7e Janv: 1763, à Ferney
Je voudrais sans doute, Monsieur, voir un homme de vôtre mérité, et quitter mes neiges pour les vôtres, ou bien avoir le bonheur de vous voir quitter les vôtres pour les miennes; mais vous êtes attaché à la dotta é grassa Bologna, et moi je ne peux à l'âge de près de soixante et dix ans, passer le mont Cenis pendant L'hiver.
Je suis dans mon lit depuis les premiers froids; ma consolation est de lire nôtre cher Goldoni, et de m'amuser à des ouvrages qui ne valent pas les siens. Je suis obligé de dicter toujours, je ne peux écrire; voilà pourquoi j'ai tardé si longtemps à vous dire, Monsieur, combien je suis sensible à vos offres obligentes, et quel est mon regrêt de ne pouvoir les accepter.
Je compte, dans quelque temps avoir L'honneur de vous faire un petit envoi; mais ce ne sera, je crois, que dans le mois de Mars; j'ai été si malade, si faible, si paresseux que je n'ai pu écrire depuis longtemps à Mr Goldoni.
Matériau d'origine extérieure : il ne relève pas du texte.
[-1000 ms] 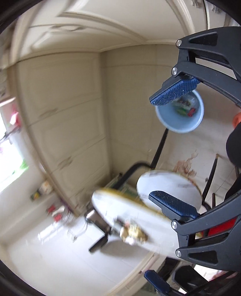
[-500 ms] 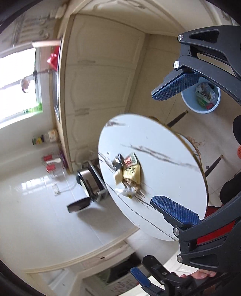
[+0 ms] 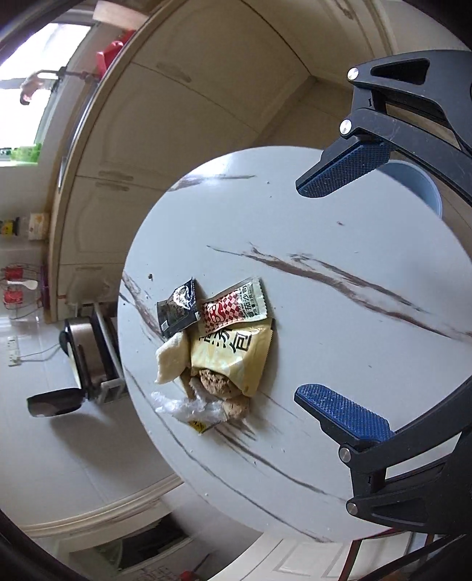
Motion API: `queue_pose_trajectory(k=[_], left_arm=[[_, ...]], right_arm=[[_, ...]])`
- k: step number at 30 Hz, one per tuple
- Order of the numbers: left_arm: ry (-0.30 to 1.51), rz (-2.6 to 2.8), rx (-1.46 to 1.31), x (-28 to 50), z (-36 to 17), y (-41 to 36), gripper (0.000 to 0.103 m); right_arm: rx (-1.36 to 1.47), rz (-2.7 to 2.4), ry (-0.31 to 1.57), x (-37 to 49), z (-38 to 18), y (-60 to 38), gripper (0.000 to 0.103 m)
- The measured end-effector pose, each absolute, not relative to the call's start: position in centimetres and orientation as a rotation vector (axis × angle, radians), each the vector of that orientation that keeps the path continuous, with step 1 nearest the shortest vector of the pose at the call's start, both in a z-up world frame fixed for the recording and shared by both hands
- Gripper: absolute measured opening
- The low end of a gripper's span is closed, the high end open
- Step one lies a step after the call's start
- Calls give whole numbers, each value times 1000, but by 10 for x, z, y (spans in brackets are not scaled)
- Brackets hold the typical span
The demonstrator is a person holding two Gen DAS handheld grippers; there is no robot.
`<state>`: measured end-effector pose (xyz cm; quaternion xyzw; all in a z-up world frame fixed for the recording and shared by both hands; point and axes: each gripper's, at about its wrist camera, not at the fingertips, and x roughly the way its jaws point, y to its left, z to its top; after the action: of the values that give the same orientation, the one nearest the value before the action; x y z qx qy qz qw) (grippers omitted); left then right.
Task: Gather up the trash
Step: 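Move both open tools back over the table toward the remaining trash, then grasp the clear plastic bag with the left tool while the right tool grasps the red-checkered sachet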
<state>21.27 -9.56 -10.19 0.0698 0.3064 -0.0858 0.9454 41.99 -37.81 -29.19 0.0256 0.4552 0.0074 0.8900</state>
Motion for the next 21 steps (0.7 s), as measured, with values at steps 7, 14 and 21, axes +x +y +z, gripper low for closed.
queue_pose_trajectory(k=[7,14,21], left_arm=[[696,-194,153,265,-103,-98,102],[753,-241,170,318,-108,-106,102],[789,-252,177,368,-109,-128,102]], right_arm=[[22,41,988,472,-311,-380,99],[48,86,1001,496,-318,-386,85],[-37,95,973,495,-319,-382,70]])
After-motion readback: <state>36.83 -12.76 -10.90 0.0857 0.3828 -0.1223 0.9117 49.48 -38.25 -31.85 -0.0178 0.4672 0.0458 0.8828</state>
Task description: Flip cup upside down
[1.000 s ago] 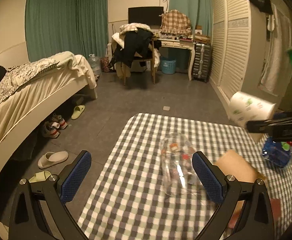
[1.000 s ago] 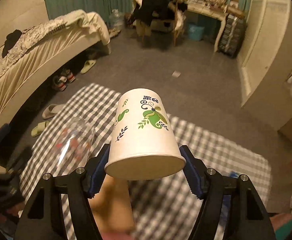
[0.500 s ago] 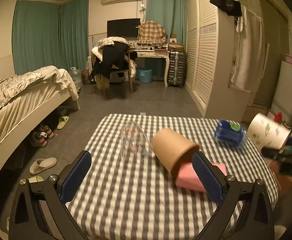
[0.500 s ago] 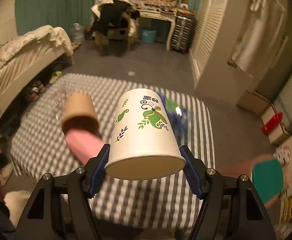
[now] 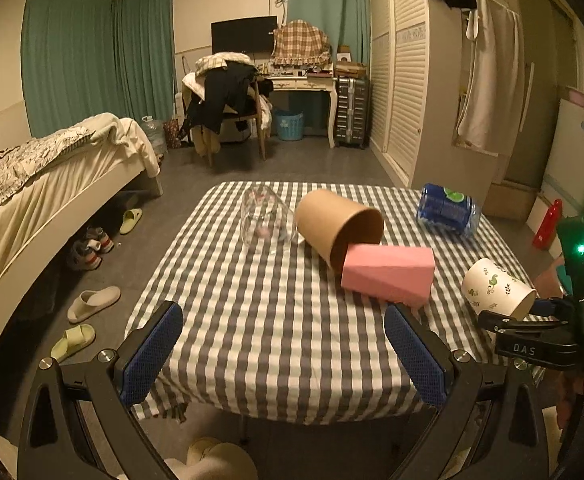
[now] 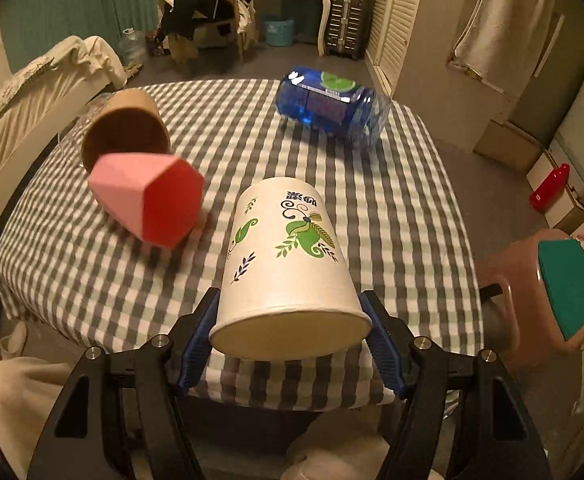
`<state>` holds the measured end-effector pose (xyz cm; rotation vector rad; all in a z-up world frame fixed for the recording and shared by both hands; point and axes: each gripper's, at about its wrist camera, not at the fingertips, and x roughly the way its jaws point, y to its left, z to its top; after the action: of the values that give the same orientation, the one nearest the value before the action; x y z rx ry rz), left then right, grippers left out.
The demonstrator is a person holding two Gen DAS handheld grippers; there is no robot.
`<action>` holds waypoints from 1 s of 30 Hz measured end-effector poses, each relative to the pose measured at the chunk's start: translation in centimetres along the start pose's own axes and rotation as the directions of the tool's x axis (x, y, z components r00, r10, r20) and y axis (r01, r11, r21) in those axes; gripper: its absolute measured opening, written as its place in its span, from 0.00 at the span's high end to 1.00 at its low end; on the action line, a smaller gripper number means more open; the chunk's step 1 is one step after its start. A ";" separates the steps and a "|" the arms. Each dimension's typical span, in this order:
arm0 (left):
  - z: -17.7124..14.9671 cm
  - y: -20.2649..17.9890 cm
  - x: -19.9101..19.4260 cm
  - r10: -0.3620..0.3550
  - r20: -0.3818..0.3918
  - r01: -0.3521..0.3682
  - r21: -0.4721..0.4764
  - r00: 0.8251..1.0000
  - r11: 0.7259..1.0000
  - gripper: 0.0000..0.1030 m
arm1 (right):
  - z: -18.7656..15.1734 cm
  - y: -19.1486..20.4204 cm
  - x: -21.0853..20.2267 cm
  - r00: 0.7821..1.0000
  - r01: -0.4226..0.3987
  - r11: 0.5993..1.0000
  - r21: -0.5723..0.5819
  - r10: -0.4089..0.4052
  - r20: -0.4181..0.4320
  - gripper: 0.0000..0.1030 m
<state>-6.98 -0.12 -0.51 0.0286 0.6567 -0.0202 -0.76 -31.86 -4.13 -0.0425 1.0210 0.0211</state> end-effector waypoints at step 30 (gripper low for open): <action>5.4 -14.8 4.5 -0.104 -0.139 0.129 0.177 0.985 0.976 0.00 | 5.5 -8.1 -7.6 0.957 0.106 0.993 -0.047 -0.089 0.275 0.09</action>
<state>-0.53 -15.18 0.73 0.1718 0.7843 -0.1944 0.27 -39.71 5.40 -0.1425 0.7410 -0.0315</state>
D'ailleurs, que lui mander du fon de ma retraitte? Il m'a mandé qu'il serait longtemps à Paris. Je ne doute pas que ses ouvrages ne lui fassent des admirateurs, et son caractère des amis; la paix, le concours des étrangers, le nombre de ceux qui seront touchés de son mérite, lui pouront être utiles. C'est ce que je lui souhaitte passionément.
Pour vous, Monsieur, je ne vous souhaitte que la continuation de vôtre félicité; vous avez tout le reste. On ne peut être plus pénétré que je suis de tout ce que vous valez, et de l'amitié dont vous m'honorez. Comptez, je vous en conjure, sur mon très tendre attachement pour le temps qui me reste à vivre.